Romania’s ruling Social Democratic Party (PSD), winner of an 11 December parliamentary election, named government ministers on Tuesday (3 January), including veteran lawmaker Viorel Stefan for the finance ministry portfolio.
The line-up will be rubber-stamped in a vote on Wednesday in parliament, where the PSD and its junior coalition party ALDE have an overall majority. ALDE has four portfolios, including energy.
“It is a government made of people with experience, with the expertise and work ethic needed to implement our government programme,” PSD leader Liviu Dragnea told reporters.
“It was also very important that each cabinet member be compatible with the prime minister. The prime minister is very interested that government activity be less political and… more focused towards administration,” Dragnea added.
On 30 December, Romania’s president accepted the PSD’s Sorin Grindeanu, a 43-year-old former deputy mayor of the city of Timisoara, for the post of prime minister.
Would-be finance minister Stefan, 62, has a PhD in economics and has been the head of the parliament’s lower house budget and finance committee for years.

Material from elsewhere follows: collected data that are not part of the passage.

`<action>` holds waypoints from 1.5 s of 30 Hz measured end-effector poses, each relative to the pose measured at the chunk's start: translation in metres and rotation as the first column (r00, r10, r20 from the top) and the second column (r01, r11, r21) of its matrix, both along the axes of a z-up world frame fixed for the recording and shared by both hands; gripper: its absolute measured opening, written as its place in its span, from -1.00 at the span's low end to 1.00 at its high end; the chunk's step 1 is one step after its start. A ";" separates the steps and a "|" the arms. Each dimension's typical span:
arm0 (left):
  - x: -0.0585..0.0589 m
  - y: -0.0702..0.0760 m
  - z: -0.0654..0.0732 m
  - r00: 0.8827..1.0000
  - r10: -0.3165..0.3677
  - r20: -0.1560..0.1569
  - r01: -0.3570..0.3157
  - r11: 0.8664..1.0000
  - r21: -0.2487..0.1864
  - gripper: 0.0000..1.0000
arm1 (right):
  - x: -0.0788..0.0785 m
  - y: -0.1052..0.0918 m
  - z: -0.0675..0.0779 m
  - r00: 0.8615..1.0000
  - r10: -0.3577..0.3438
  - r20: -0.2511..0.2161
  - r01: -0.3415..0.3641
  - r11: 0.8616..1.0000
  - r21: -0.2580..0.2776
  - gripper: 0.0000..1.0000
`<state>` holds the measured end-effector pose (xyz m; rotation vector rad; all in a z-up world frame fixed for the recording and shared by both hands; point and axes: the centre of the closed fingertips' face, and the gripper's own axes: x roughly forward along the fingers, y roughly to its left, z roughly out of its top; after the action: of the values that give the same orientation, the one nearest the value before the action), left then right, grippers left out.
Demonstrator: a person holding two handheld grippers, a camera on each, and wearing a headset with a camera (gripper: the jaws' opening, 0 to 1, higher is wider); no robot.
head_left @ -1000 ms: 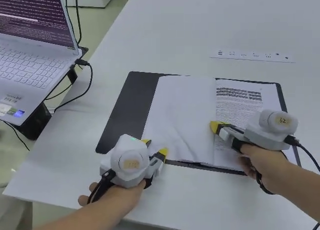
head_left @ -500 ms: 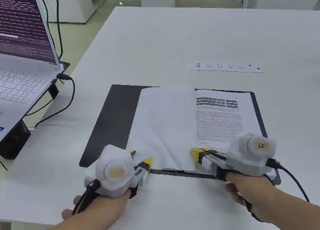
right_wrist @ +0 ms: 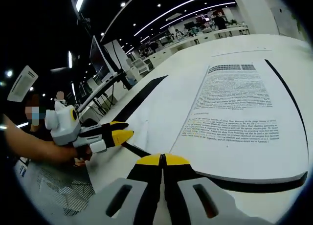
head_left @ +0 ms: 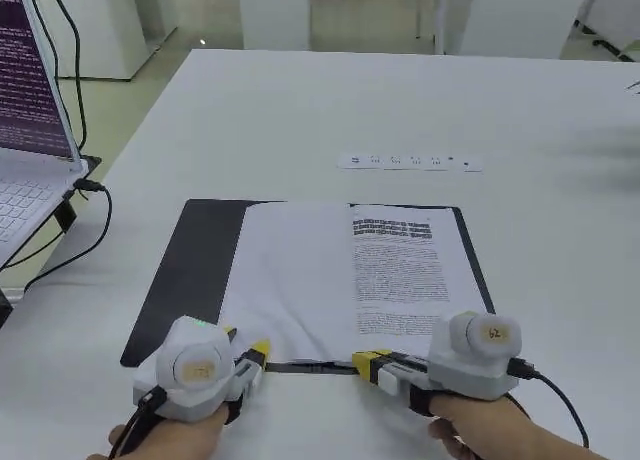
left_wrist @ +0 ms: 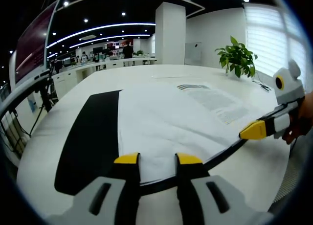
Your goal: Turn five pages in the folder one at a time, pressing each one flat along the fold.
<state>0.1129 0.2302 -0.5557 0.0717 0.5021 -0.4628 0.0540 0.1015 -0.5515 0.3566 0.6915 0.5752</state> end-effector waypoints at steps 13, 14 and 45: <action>0.001 0.000 0.000 1.000 0.004 -0.025 -0.004 1.000 0.013 -0.46 | -0.029 -0.004 0.046 0.996 -0.081 -0.029 0.084 0.990 0.112 -1.00; 0.002 0.000 0.001 0.999 0.013 -0.036 -0.012 1.000 0.013 -0.46 | -0.031 -0.007 0.048 0.995 -0.096 -0.040 0.100 0.988 0.119 -1.00; -0.054 0.002 0.123 0.989 0.026 -0.148 -0.046 0.990 -0.134 0.58 | -0.053 -0.132 0.114 0.889 -0.447 0.094 0.451 0.892 -0.026 0.14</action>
<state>0.0593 0.2317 -0.4330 -0.1043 0.6131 -0.4683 0.0014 -0.0310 -0.4376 0.4298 0.5137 0.1295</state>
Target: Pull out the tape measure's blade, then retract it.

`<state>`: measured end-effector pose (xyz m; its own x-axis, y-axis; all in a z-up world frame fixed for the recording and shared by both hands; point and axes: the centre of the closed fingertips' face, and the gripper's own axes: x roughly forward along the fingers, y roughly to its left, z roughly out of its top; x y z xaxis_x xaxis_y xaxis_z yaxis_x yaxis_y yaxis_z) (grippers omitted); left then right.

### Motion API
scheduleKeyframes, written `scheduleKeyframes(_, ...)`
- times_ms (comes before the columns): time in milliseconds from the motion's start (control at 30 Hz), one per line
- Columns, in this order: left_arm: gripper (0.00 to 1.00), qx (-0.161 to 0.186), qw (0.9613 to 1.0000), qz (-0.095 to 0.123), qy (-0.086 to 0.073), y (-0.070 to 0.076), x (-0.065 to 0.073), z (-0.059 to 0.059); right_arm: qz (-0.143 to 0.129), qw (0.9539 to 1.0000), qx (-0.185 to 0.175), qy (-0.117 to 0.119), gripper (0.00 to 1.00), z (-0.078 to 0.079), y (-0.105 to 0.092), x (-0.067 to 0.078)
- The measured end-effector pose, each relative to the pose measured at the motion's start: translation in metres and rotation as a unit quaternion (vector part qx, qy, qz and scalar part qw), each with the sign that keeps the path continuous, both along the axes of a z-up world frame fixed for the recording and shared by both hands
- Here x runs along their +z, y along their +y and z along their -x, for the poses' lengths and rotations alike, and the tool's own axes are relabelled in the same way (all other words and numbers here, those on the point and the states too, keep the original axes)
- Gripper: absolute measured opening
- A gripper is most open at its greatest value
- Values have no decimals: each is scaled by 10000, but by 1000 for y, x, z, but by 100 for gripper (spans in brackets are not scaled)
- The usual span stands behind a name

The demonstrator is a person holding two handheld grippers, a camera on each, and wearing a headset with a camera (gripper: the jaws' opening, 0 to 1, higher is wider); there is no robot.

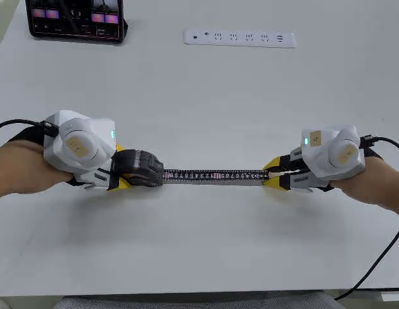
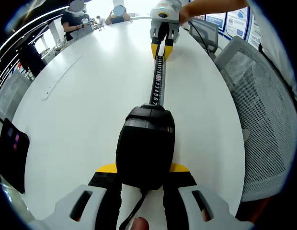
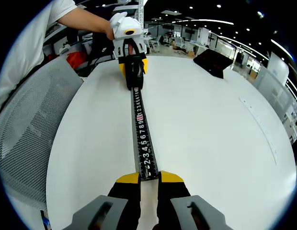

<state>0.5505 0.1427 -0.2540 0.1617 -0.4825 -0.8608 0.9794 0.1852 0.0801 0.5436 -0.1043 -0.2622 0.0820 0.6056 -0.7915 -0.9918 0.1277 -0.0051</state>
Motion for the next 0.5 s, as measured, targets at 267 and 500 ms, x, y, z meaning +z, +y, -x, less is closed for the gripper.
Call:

For the justice portfolio, the party named senior leftist MP Florin Iordache who together with other deputies has backed several legislative initiatives to weaken a drive against graft.
Romania, which joined the European Union ten years ago, is seen as one of the bloc’s most corrupt states and along with neighbouring Bulgaria, its justice system is under special monitoring by Brussels.
The PSD returns to power after being ousted just over a year ago when a deadly fire in a Bucharest nightclub brought anger and protests over graft and public administration failings.
Run by an official convicted of electoral fraud, which he denies, the PSD appears to have won the support of many Romanians with promises of increased social spending and economic security.
Dragnea has remained in his post as party chief despite being convicted earlier last year in a 2012 referendum rigging case for which he received a two-year suspended jail sentence.
Romania’s EU partners will likely closely monitor government activity, as the leftists are perceived as being soft on high-level corruption, while their electoral promises point to high budget spending.